Every line below that holds the string "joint" should be copied.

§ COLLECTED DATA
══════

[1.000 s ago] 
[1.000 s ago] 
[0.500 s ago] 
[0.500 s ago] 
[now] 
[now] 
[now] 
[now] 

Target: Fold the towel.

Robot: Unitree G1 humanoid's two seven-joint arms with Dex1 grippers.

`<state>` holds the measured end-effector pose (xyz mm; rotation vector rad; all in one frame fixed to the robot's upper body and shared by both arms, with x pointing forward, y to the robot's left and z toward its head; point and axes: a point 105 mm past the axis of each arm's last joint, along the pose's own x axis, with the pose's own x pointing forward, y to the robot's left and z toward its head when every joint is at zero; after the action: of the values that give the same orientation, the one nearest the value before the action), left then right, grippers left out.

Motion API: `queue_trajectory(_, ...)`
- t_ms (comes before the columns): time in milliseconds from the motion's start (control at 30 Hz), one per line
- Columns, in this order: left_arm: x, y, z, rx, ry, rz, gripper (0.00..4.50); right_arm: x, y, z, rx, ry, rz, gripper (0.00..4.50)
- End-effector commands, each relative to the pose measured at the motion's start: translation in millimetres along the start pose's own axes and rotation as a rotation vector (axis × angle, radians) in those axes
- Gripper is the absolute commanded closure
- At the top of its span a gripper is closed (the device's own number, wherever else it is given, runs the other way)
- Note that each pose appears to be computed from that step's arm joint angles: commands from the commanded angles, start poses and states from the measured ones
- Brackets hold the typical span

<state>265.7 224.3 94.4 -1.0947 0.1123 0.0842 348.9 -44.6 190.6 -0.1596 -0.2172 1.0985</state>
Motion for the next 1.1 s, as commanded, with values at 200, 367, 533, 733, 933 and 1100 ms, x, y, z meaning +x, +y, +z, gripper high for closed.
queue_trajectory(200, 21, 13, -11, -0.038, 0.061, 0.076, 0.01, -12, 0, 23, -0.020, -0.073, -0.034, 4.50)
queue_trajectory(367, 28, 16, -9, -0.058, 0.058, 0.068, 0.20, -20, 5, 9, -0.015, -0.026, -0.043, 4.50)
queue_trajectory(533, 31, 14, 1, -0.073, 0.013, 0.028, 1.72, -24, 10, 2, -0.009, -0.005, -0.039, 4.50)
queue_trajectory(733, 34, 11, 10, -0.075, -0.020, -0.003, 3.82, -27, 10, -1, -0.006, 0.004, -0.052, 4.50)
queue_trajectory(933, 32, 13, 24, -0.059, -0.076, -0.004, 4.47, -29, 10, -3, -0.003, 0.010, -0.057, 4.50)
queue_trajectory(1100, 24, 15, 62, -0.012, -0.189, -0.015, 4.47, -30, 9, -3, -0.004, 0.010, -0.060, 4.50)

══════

§ THE COMPLETED TASK
Robot: Unitree G1 humanoid's two seven-joint arms with Dex1 grippers.
`<state>` holds the measured end-effector pose (xyz mm; rotation vector rad; all in one frame fixed to the robot's upper body and shared by both arms, with x pointing forward, y to the robot's left and z toward its head; point and axes: a point 105 mm past the axis of each arm's last joint, along the pose's own x axis, with the pose's own x pointing forward, y to the robot's left and z toward its head when every joint is at zero; after the action: of the values that give the same orientation, the one nearest the value before the action), left then right, grippers left out.
- Note that each pose appears to be computed from that step's arm joint angles: commands from the commanded angles, start poses and states from the measured ones

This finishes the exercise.